Obwohl die Frauen des Wohltätigkeitsvereins alles daransetzten, dass es verboten wurde, einem Kind in der Öffentlichkeit die Brust zu geben, brachte es nicht ein Stadtrat über sich, das Wort »Brust« in der öffentlichen Anhörung auszusprechen. Da man das Füttern von Säuglingen jedoch kaum verbieten konnte, wurde der Antrag fallen lassen.

KAPITEL 7

An dem Tag, an dem Adam endgültig die Nachfolge des alten Doktors antrat, erbte er auch dessen efeuumrankte Praxis aus rotem Backstein, seine Patienten, seine Krankenschwester und die Usambaraveilchen seiner Krankenschwester. Adam hatte ein Problem mit Veilchen.

Es gab kein Fensterbrett in den sonst recht spartanisch eingerichteten Praxisräumen, auf denen nicht diese niedrigen, kleinen Blumen wucherten. Weiße Veilchen zierten das Fenster im Behandlungszimmer, und lilafarbene Blüten starrten Adam an, wenn er vor der Toilettenschüssel stand.

Adam sah sich nun mal als Arzt, dessen Räume eine geschmackvolle Palme oder ein feinblättriger Philodendron zierten. Usambaraveilchen waren einfach nicht mit seinem Selbstbild zu vereinbaren. Sie passten einfach nicht zu ihm.

»Und außerdem schmutzen sie«, bemerkte er missbilligend und mit Blick auf die abgestorbenen Blüten auf dem Fußboden und auf die Wasserränder auf den Fensterbrettern.

»Alles, was lebt, macht Dreck«, erwiderte Schwester Marshal tadelnd.

Schwester Marshal war lange Zeit Schulkrankenschwester gewesen, aber diese Arbeit hatte sie zu wenig gefordert. Sie war für die Front geboren. Ein Tag ohne Blut war eine Vergeudung ihrer Talente.

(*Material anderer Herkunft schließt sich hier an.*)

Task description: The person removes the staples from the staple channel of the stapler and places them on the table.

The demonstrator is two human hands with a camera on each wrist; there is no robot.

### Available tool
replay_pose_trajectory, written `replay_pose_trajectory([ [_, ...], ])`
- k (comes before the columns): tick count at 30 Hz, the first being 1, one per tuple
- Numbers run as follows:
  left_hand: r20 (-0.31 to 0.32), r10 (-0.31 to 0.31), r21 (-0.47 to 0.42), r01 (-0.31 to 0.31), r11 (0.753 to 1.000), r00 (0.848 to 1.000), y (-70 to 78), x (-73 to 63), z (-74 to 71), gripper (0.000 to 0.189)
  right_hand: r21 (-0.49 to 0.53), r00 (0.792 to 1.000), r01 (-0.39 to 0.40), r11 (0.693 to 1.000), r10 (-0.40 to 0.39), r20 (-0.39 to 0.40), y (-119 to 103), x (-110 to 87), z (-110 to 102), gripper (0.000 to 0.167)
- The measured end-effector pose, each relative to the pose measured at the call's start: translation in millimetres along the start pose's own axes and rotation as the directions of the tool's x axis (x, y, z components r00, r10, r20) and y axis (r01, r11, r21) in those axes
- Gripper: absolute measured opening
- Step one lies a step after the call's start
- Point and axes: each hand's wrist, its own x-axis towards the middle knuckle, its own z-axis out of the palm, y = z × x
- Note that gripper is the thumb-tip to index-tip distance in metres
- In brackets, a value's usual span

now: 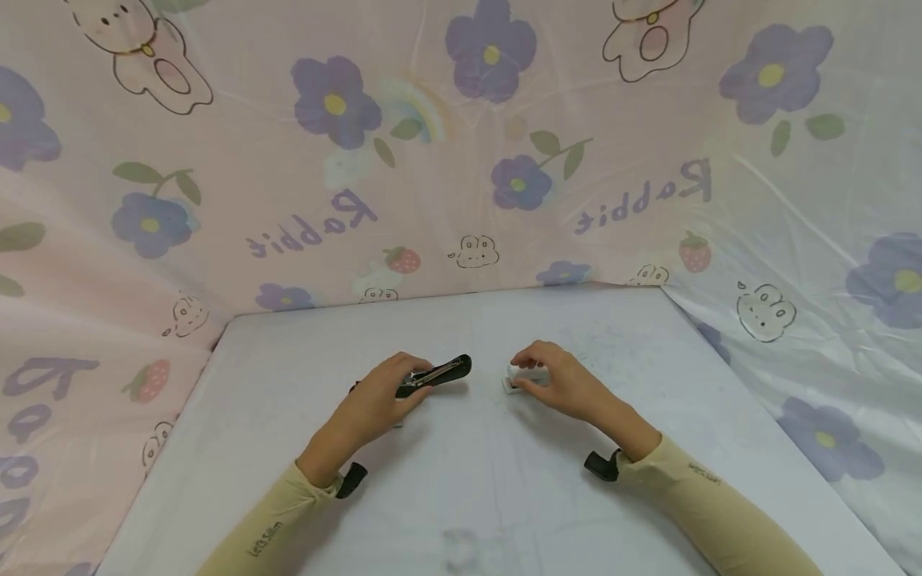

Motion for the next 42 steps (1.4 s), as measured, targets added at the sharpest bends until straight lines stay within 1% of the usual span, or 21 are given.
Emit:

Schwester Marshal führte die Praxis wie ein Feldlazarett. Im Wartezimmer standen vier unbequeme Stühle und ein Spucknapf aus Messing. An den rau verputzten Wänden hing nicht ein Bild, und als einzige Zeitschrift lag der Farmer-Almanach aus. Ihr Wartezimmer war nicht dafür gedacht, dass es sich die wartenden Patienten hier gemütlich machten.

Schwester Marshals einzige Leidenschaft neben der Medizin galt ihren Usambaraveilchen, die sie mit überraschender Zärtlichkeit pflegte, jeden Wildwuchs sofort entfernte und sie regelmäßig wie ein Uhrwerk düngte.

In Adams Augen waren Veilchen ein Ausbund an Spießbürgerlichkeit. Jedes Mittelklassehaus in Leaper's Fork hatte einen solchen Blumentopf auf dem Küchenfenster. Adam konnte sich nicht überwinden, sich an die Pflanzen zu gewöhnen, andererseits fehlte ihm der Mut, Schwester Marshal anzuweisen, die Veilchen aus dem Haus zu entfernen.

So blieb ihm keine andere Wahl, als die verhassten Gewächse umzubringen.

Jeden Freitagnachmittag füllte Schwester Marshal zwei große Einmachgläser mit Leitungswasser und Pflanzendünger und stellte sie auf die Küchentheke, damit sich der Inhalt über das Wochenende setzte. Jeden Freitagabend, kaum dass Schwester Marshal gegangen war, schüttete Dr. Montgomery Gift in das Wasser.